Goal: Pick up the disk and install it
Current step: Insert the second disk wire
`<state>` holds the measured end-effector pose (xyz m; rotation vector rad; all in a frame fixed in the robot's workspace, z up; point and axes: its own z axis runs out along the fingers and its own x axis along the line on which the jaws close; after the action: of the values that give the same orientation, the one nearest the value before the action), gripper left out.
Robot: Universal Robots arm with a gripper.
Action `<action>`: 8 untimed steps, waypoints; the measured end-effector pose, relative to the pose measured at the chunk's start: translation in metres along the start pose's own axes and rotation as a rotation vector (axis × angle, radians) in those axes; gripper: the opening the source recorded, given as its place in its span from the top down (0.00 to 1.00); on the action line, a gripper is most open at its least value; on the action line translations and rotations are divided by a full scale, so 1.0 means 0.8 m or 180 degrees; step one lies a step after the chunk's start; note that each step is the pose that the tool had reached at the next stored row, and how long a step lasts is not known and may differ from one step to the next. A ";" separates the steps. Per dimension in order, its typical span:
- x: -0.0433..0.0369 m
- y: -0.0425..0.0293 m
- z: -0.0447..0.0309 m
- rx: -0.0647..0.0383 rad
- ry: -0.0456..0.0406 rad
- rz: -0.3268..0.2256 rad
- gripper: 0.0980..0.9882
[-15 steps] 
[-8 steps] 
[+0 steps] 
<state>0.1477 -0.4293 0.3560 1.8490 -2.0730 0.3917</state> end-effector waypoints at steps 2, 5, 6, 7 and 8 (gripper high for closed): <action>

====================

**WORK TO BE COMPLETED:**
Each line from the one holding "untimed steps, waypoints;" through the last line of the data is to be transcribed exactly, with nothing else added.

**OUTPUT OF THE EXERCISE:**
Action `<action>`: 8 untimed steps, waypoints; the measured end-effector pose, relative to the pose measured at the chunk's start: translation in metres along the start pose's own axes and rotation as a rotation vector (axis × angle, radians) in those axes; gripper: the opening the source recorded, given as its place in its span from the top down (0.00 to 1.00); on the action line, a gripper is most open at its least value; on the action line translations and rotations are divided by a full scale, so 1.0 means 0.8 m or 180 degrees; step one lies a step after the chunk's start; note that each step is the pose that the tool had reached at the next stored row, and how long a step lasts is not known and may differ from one step to the next. A ";" separates the steps. Per dimension in order, its typical span:
- x: -0.0433..0.0369 m
- y: -0.0425..0.0293 m
- z: -0.0447..0.0309 m
- rx: -0.0647..0.0383 rad
- ry: -0.0456..0.0406 rad
- rz: -0.3268..0.2256 rad
- gripper: 0.0980..0.9882
[-15 steps] 
[-8 steps] 
[+0 steps] 
<state>0.1477 -0.4293 0.3560 1.8490 -2.0730 0.3917</state> end-effector waypoints at steps 2, 5, 6, 7 and 8 (gripper high for closed): <action>

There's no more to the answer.